_The task_:
From the data below, set down exactly the lines between the one holding "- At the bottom" and the one holding "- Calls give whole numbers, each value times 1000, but", inclusive, and no others.

##########

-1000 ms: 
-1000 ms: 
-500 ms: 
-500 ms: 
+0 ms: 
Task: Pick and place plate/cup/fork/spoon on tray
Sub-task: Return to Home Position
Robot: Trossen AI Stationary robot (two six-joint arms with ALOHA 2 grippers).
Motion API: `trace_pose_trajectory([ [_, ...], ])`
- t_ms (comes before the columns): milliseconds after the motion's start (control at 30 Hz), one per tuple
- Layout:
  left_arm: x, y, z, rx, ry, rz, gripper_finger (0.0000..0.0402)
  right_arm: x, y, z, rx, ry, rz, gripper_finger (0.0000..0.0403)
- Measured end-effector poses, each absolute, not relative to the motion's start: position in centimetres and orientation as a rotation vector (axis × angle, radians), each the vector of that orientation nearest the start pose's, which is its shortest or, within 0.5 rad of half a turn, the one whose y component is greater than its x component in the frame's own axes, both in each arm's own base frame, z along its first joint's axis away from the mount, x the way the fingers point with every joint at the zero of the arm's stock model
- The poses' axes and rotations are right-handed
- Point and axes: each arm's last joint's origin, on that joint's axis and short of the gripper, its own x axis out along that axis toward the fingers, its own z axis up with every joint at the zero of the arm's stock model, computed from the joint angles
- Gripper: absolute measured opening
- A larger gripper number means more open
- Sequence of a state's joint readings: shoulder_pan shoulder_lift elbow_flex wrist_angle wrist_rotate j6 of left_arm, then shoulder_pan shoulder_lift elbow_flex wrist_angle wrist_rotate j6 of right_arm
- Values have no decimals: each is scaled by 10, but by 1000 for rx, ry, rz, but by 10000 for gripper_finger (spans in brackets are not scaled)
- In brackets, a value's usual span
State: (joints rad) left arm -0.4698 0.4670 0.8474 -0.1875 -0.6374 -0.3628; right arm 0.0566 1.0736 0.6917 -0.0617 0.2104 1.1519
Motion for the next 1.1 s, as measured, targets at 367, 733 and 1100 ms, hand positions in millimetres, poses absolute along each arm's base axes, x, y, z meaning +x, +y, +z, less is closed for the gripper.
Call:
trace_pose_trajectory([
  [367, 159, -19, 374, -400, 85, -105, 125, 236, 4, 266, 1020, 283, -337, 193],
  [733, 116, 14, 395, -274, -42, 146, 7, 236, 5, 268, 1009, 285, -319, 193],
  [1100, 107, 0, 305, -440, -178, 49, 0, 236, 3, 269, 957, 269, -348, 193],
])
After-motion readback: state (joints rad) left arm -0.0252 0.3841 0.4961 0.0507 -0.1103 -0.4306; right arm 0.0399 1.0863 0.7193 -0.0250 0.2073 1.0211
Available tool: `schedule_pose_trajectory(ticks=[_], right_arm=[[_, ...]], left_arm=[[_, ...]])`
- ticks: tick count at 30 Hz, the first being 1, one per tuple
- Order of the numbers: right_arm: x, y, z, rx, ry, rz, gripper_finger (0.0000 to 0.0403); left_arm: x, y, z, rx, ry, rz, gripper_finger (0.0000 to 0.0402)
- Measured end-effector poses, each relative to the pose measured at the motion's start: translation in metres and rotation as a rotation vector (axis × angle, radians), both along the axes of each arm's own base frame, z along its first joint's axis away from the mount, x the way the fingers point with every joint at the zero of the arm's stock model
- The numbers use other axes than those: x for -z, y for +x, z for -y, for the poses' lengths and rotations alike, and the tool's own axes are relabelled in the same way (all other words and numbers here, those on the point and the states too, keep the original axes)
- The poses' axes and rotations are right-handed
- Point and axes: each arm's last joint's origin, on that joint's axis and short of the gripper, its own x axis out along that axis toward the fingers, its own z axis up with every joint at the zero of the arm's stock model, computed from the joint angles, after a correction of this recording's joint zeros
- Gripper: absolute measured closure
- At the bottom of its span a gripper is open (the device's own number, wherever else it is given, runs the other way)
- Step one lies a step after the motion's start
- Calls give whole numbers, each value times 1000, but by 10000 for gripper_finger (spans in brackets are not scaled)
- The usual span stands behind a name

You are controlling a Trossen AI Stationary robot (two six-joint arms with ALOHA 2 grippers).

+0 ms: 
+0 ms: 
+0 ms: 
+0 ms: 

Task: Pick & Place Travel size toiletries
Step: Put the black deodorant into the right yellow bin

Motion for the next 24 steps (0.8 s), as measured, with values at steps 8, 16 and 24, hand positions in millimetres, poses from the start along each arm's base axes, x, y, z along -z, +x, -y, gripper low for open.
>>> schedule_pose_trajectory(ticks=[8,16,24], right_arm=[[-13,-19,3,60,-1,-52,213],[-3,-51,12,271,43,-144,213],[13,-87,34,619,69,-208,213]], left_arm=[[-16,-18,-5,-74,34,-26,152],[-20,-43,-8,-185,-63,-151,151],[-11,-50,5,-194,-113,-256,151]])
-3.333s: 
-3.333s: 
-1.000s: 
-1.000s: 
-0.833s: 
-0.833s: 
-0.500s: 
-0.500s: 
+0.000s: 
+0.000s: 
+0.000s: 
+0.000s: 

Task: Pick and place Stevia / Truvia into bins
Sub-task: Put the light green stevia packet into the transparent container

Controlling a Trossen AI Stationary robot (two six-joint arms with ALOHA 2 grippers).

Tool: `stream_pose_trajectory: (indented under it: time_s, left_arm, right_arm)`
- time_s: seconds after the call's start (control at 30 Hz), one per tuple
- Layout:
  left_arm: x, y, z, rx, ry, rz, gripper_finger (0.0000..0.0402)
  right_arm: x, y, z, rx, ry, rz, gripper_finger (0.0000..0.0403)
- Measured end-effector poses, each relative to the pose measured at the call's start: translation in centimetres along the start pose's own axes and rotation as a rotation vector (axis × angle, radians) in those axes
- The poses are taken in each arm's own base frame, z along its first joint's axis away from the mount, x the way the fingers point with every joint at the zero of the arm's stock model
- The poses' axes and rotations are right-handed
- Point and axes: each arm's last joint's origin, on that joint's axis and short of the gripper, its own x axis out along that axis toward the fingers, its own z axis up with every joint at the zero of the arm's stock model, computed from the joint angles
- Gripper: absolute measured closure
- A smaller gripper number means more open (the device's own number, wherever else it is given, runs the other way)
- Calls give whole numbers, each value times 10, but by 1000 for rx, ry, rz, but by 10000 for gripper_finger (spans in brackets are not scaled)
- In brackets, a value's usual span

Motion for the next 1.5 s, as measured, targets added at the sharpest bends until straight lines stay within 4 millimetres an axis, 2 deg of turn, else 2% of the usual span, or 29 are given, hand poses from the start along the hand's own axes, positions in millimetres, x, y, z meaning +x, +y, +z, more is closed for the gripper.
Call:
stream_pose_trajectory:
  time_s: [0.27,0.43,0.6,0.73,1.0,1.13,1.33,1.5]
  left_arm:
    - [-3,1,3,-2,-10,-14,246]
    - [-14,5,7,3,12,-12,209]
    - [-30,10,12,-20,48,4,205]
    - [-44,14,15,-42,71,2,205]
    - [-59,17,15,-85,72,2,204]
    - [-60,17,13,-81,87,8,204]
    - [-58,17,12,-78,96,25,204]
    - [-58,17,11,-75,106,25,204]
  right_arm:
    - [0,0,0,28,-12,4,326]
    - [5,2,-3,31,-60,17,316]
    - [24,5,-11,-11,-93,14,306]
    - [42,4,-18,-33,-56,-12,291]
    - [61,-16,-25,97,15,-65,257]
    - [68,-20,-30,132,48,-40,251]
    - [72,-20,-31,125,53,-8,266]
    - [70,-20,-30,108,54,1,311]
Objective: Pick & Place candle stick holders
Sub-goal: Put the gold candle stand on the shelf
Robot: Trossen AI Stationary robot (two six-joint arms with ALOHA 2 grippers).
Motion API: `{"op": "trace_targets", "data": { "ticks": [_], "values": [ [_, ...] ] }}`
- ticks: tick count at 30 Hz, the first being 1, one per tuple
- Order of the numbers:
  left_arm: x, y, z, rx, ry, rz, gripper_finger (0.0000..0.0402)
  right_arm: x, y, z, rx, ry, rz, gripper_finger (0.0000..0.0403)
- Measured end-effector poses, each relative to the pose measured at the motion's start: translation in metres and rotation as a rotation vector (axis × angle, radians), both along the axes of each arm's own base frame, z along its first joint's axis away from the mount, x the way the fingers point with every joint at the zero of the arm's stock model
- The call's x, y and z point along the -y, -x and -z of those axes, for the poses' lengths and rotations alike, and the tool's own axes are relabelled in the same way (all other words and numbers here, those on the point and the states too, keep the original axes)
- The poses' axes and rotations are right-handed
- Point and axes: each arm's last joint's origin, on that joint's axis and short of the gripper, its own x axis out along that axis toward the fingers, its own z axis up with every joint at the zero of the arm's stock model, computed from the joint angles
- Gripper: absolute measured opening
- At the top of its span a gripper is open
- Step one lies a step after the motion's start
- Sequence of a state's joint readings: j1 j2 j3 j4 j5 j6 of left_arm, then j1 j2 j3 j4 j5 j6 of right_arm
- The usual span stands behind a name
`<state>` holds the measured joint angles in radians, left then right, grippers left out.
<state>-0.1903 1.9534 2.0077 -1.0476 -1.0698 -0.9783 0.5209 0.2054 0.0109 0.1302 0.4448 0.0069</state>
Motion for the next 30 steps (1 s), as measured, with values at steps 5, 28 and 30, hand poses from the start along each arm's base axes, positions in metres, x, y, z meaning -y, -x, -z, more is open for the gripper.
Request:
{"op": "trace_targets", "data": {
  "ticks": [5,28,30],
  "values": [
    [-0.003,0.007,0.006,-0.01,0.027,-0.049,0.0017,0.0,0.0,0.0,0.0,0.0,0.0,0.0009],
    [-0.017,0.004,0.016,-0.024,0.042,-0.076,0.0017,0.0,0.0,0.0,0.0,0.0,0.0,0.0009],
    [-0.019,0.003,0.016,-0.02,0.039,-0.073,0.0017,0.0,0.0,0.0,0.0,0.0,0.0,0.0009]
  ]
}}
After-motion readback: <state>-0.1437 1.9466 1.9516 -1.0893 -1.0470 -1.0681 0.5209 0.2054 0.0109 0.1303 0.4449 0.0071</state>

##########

_Task result_:
- At the bottom of its span a gripper is open (the device's own number, wherever else it is given, runs the other way)
- Step one lies a step after the motion's start
- Calls give whole numbers, each value times 1000, but by 10000 for gripper_finger (spans in brackets are not scaled)

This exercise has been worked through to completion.